宝塚歌劇団の宙組に所属する当時25歳の女性が自宅マンションの敷地内で死亡しているのが見つかった問題で、女性の遺族側の弁護士が27日に東京都内で記者会見を開き、現在も歌劇団に所属する女性の妹のコメントを読み上げ、「劇団は姉の死を軽視している。姉の命の重さを何だと思っているのか。実際は遺族に誠意をもって対応しているとは思えない」と訴えました。
妹は、「劇団員は『パワハラは一切おこなわない』という誓約書にサインしていますが、それにもかかわらず、歌劇団は日常的にパワハラをしている人が当たり前にいる世界。その世界に今まで在籍してきた私からしても、姉が受けたパワハラの内容はそんなレベルとは比べ物にならない、悪質で強烈にひどい行為」と指摘しました。
その上で「劇団は今に至ってもなお、パワハラを行った者の言い分のみを聞き、第三者の証言を無視している。公平な立場で事実に向き合うべき。スケジュール改革などに取り組んでいるような発表をしているが、問題を曖昧にしているとしか思えない」と劇団側の姿勢を批判しました。
■「劇団幹部や上級生の行為の多くがパワハラに該当」と見解も…遺族との間に「今も相当程度の開き」
宝塚歌劇団の宙組に所属する25歳の女性が自宅マンションの敷地内で死亡しているのがみつかった問題をめぐっては、女性は、下級生の“まとめ役”を務める中で長時間にわたる残業をしていた上、上級生からヘアアイロンを押し当てられてやけどを負ったり、「下級生の失敗は、すべてあんたのせいや」「ウソつき野郎」などと言われたりしたことが、遺族の代理人弁護士を通じて明かされていました。
劇団が去年11月に公表した調査結果では、死亡した女性に「強い心理的負荷がかかった可能性が高い」とする一方、「いじめやパワハラ」は確認できなかったと結論づけました。これに対し遺族側は、「パワハラが否定されたままで、合意解決することはありえない」と批判。12月には、「上級生がヘアアイロンでヤケドを負わせた」「組の幹部が他の劇団員の面前で大声で叱責した」など15のパワハラ行為があったと改めて主張していました。

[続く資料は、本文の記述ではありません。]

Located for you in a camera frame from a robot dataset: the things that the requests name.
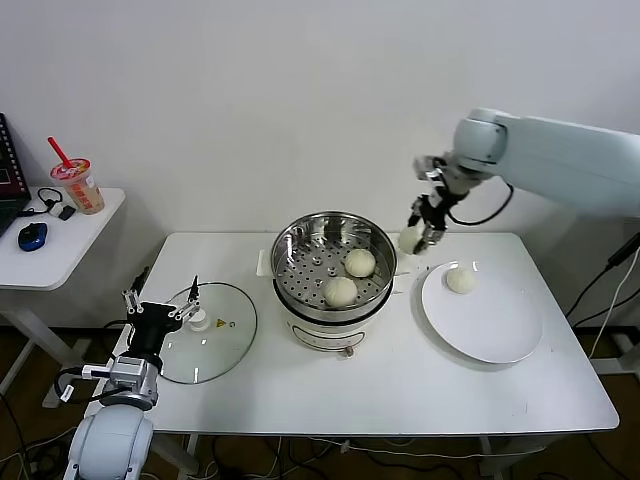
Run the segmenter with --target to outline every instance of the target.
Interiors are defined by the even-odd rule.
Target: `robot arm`
[[[420,157],[414,170],[432,193],[413,204],[425,224],[413,253],[437,243],[455,204],[482,181],[505,182],[600,216],[640,216],[640,136],[476,109],[460,121],[451,152]]]
[[[110,366],[84,365],[83,379],[106,378],[100,403],[105,407],[80,423],[69,449],[64,480],[136,480],[146,461],[153,424],[144,412],[158,401],[156,380],[162,370],[164,338],[200,311],[198,277],[182,307],[140,302],[144,275],[123,292],[127,320],[134,330],[129,349]],[[61,395],[68,400],[73,388]]]

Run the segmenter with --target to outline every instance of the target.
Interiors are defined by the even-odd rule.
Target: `white wall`
[[[56,325],[118,315],[117,291],[168,232],[276,231],[329,208],[400,228],[421,191],[412,157],[446,149],[475,106],[640,133],[631,0],[5,0],[0,11],[0,110],[32,183],[56,161],[54,135],[128,195],[67,285],[26,295]],[[458,215],[482,217],[505,193],[492,180]],[[521,191],[483,229],[521,234],[562,303],[624,236],[619,222],[576,222]]]

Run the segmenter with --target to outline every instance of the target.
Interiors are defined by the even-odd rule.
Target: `perforated steamer tray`
[[[347,254],[357,248],[370,251],[376,259],[369,277],[352,277],[345,270]],[[296,220],[280,233],[271,251],[276,288],[288,306],[306,317],[329,322],[357,320],[375,309],[387,298],[396,264],[395,249],[382,229],[343,212],[321,212]],[[339,276],[355,282],[358,296],[353,305],[330,307],[322,289]]]

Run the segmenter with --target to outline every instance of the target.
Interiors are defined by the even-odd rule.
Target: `floor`
[[[115,344],[116,334],[109,333],[106,337],[108,345]],[[70,344],[78,338],[77,334],[63,334],[62,337]],[[585,348],[593,341],[592,336],[583,336],[581,342]],[[17,357],[25,338],[12,329],[0,329],[0,378],[2,378],[13,360]],[[611,342],[605,341],[599,347],[597,355],[609,355],[615,347]],[[96,340],[92,342],[86,355],[87,361],[104,362],[106,353]],[[10,403],[25,442],[55,436],[65,430],[74,427],[82,419],[84,407],[82,405],[64,405],[55,410],[43,409],[40,406],[42,398],[49,388],[49,382],[55,375],[58,366],[44,352],[35,349],[21,374],[17,377],[7,392],[7,400]],[[640,478],[640,385],[633,376],[604,377],[603,383],[611,396],[620,414],[620,427],[612,432],[592,435],[592,441],[598,446],[602,454],[627,478]],[[89,382],[77,382],[75,394],[88,395],[92,391]],[[180,435],[172,436],[176,442],[185,442]],[[292,449],[293,458],[301,462],[312,456],[322,455],[322,458],[310,463],[318,471],[299,468],[287,478],[300,480],[304,478],[325,479],[352,479],[352,478],[376,478],[376,479],[414,479],[429,478],[433,480],[478,479],[479,473],[476,460],[441,460],[398,457],[385,454],[367,456],[354,450],[340,453],[338,447],[326,450],[326,444],[312,442],[308,439],[283,439],[281,458],[283,471],[288,470],[294,464],[288,455]],[[269,472],[274,462],[272,451],[278,445],[278,438],[254,438],[254,437],[212,437],[201,438],[198,443],[196,456],[199,458],[202,468],[199,477],[205,476],[204,468],[211,462],[212,447],[215,444],[215,452],[218,465],[222,465],[223,478],[251,478],[241,474],[264,475]],[[475,439],[419,439],[408,447],[395,447],[382,439],[366,439],[359,441],[359,445],[383,450],[408,451],[414,453],[437,452],[453,455],[462,455],[479,451],[478,441]],[[14,453],[19,447],[18,437],[7,410],[0,406],[0,459]],[[44,458],[42,468],[47,469],[55,460]],[[402,463],[414,469],[429,469],[438,467],[432,471],[418,471],[406,467],[381,466],[377,463]],[[0,463],[0,480],[16,480],[19,476],[19,462],[13,459],[2,470]],[[207,474],[216,470],[213,465]],[[176,477],[177,471],[165,463],[157,455],[150,453],[145,465],[145,472],[159,477],[160,480],[170,480]],[[275,468],[274,478],[278,478],[278,468]],[[33,480],[50,480],[61,478],[59,475],[33,475]],[[620,479],[599,458],[589,445],[584,435],[576,435],[564,438],[546,451],[530,456],[518,463],[511,472],[505,472],[505,480],[554,480],[568,478],[578,479]]]

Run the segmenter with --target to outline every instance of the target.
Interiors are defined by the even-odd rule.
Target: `blue computer mouse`
[[[46,223],[30,223],[18,234],[18,246],[25,252],[33,252],[44,245],[47,238]]]

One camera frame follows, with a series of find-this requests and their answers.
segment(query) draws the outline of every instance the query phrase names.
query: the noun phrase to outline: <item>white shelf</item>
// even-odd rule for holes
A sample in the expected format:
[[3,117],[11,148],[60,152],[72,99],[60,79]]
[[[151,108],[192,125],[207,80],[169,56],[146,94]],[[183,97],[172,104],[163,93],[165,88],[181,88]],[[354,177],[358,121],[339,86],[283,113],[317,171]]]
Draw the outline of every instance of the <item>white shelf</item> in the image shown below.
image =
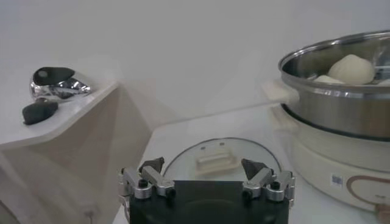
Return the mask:
[[72,126],[117,87],[118,84],[111,81],[96,88],[88,96],[75,101],[60,103],[57,112],[52,117],[30,126],[23,124],[21,110],[33,102],[31,96],[20,94],[25,97],[19,99],[15,96],[17,93],[14,96],[2,94],[0,96],[0,102],[2,103],[0,110],[0,150],[52,140]]

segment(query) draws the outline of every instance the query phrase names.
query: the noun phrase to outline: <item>pot handle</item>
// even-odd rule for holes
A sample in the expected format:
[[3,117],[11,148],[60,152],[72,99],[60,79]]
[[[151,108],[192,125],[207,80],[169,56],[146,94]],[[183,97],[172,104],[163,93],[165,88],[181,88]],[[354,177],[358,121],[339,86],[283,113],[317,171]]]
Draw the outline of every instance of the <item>pot handle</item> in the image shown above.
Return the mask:
[[281,79],[268,81],[261,85],[261,89],[269,103],[290,104],[299,101],[298,91],[284,84]]

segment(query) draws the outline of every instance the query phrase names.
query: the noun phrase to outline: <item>screw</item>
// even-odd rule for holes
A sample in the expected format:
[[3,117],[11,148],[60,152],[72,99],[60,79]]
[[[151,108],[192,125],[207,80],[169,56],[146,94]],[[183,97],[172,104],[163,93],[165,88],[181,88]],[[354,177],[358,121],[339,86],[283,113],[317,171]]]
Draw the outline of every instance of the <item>screw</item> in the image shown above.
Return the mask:
[[145,188],[145,187],[147,187],[147,180],[145,180],[145,179],[140,179],[139,182],[138,182],[138,187],[139,187],[139,188]]
[[243,191],[243,199],[244,201],[251,201],[252,199],[251,191]]
[[165,192],[166,198],[173,199],[176,196],[176,190],[173,188],[169,188]]
[[274,181],[274,182],[271,183],[271,189],[272,190],[279,190],[279,188],[280,188],[280,183],[279,182]]

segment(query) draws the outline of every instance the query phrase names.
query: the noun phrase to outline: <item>white wall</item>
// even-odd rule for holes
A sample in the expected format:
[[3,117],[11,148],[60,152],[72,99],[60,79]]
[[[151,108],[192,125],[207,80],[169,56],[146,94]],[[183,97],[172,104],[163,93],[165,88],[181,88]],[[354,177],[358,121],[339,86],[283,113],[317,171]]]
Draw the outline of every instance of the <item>white wall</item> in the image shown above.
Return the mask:
[[[137,164],[150,130],[263,102],[259,85],[279,76],[277,62],[286,53],[388,29],[389,10],[388,0],[2,0],[0,94],[26,93],[34,70],[50,65],[99,80],[106,73],[95,71],[113,69],[123,87],[119,100],[111,96],[58,139],[7,156],[24,177],[42,170],[34,162],[42,161],[54,167],[53,177],[84,180],[102,205],[100,222],[107,223],[117,205],[114,172]],[[25,80],[26,89],[15,88],[17,80]],[[77,142],[68,145],[71,138]],[[35,160],[26,156],[31,153]],[[28,180],[45,199],[34,178]]]
[[261,102],[258,86],[278,77],[283,55],[389,28],[389,9],[388,0],[3,0],[0,68],[28,77],[15,67],[111,58],[154,128]]

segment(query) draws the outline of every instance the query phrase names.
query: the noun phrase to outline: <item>stainless steel pot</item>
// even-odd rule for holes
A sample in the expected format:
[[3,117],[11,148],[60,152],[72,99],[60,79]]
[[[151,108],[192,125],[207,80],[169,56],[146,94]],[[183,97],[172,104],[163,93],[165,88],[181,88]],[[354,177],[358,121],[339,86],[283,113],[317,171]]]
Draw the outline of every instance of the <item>stainless steel pot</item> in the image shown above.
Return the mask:
[[[373,63],[375,80],[369,85],[313,82],[346,55]],[[357,138],[390,141],[390,30],[359,33],[323,41],[294,51],[279,62],[282,80],[299,93],[284,104],[296,119],[326,131]]]

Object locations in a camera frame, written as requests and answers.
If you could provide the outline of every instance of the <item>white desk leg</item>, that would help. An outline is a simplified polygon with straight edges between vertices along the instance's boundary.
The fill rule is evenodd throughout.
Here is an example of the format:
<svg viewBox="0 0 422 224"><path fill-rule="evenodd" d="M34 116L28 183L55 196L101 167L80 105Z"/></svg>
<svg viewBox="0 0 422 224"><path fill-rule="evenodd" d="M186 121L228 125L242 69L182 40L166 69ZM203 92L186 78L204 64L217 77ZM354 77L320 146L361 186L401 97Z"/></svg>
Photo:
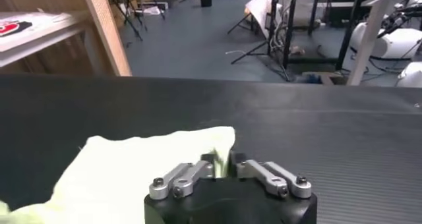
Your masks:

27日に記者会見した遺族の代理人は、劇団側とこれまで4回の交渉を行い、劇団側が1月の3回目の交渉で、「劇団幹部や上級生の行為の多くがハラスメントに該当する」との見解を示したことを明らかにしました。一方で、両者の間では謝罪文の内容や公表の方法などについて合意には至っておらず、「(劇団と遺族側の認識の差が)今も相当程度の開きがある」と説明しました。
■代読された妹のコメント(全文)
訴え 妹(宝塚歌劇団現役団員) 私は遺族として、大切な姉の為、今、宝塚歌劇団に在団している者として想いを述べます。いくら指導という言葉に置き換えようとしても、置き換えられない行為。それがパワハラです。劇団員は宝塚歌劇団が作成した『パワーハラスメントは一切行わない』という誓約書にサインしています。それにもかかわらず、宝塚歌劇団は、日常的にパワハラをしている人が当たり前にいる世界です。その世界に今まで在籍してきた私から見ても、姉が受けたパワハラの内容は、そんなレベルとは比べものにならない、悪質で強烈に酷い行為です。厚生労働省のパワハラの定義を見れば、姉が受けた行為は、パワハラ以外の何ものでもありません。宝塚は治外法権の場所ではありません。宝塚だから許される事など一つもないのです。
劇団は今に至ってもなお、パワハラを行った者の言い分のみを聞き、第三者の証言を無視しているのは納得がいきません。劇団は、生徒を守ることを大義名分のようにして、パワハラを行った者を擁護していますが、それならば、目撃したパワハラを証言してくれた方々も、姉も同じ生徒ではないのですか。そもそも『生徒』という言葉であいまいにしていますが、パワハラを行った者は、れっきとした社会人であり、宝塚歌劇団は一つの企業です。企業として、公平な立場で事実に向き合うべきです。
スケジュール改革や、各種改善策に取り組んでいるような発表をしていますが、姉の死を軽視し、問題を曖昧化しているとしか思えません。これ以上、姉と、私たち遺族を苦しめないでください。姉は体調を崩している訳でも、入院している訳でもありません。二度と帰ってきません。姉の命の重さを何だと思っているのでしょうか。劇団は、「誠意を持って」「真摯に」という言葉を繰り返して、世間にアピールしていますが、実際には、現在も遺族に誠意を持って対応しているとは思えません。これ以上、無駄に時間を引きのばさないで下さい。大切な姉の命に向き合って下さい。